# Problem description
Filter the material below down to the lines with the word "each" and give those lines.

==============================

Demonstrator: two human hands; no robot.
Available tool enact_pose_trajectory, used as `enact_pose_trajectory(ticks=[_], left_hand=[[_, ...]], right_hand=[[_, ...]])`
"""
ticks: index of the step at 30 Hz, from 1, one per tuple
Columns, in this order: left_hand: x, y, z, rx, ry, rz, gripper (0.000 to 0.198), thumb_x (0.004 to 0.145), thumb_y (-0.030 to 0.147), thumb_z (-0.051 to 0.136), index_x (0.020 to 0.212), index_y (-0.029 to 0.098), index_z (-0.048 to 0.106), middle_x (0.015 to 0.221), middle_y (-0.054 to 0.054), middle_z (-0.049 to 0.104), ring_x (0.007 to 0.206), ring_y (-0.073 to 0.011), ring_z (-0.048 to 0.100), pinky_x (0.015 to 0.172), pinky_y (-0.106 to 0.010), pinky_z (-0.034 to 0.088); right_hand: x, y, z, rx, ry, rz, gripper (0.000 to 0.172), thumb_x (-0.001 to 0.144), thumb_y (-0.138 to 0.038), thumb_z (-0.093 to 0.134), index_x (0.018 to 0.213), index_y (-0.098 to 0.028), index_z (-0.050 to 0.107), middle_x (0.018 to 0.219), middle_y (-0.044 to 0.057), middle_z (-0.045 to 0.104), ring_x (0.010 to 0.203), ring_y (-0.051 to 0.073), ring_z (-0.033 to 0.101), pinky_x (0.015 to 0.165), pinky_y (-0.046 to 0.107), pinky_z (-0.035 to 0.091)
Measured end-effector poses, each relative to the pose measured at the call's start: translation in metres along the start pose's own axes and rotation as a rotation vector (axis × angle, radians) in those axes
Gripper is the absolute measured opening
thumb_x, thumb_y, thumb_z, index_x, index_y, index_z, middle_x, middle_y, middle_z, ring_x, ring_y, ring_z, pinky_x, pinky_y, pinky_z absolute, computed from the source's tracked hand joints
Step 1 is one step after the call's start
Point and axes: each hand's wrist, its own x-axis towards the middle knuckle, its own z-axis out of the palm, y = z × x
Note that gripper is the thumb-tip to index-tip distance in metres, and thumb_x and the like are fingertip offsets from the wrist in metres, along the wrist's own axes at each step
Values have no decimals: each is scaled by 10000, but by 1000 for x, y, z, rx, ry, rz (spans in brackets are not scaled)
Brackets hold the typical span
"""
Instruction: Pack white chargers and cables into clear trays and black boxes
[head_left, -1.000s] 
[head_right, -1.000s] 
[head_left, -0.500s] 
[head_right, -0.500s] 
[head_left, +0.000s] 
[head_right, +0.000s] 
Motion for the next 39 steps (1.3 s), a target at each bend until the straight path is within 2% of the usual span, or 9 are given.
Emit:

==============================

# Written response
Measured end-effector poses, each relative to the pose measured at the call's start: translation in metres along the start pose's own axes and rotation as a rotation vector (axis × angle, radians) in those axes
Point and axes: each hand's wrist, its own x-axis towards the middle knuckle, its own z-axis out of the palm, y = z × x
Note that gripper is the thumb-tip to index-tip distance in metres, and thumb_x and the like are fingertip offsets from the wrist in metres, along the wrist's own axes at each step
Values have no decimals: each is scaled by 10000, but by 1000 for x, y, z, rx, ry, rz (spans in brackets are not scaled)
Motion for the next 39 steps (1.3 s), a target at each bend until the straight path is within 2% of the usual span, or 9 are given.

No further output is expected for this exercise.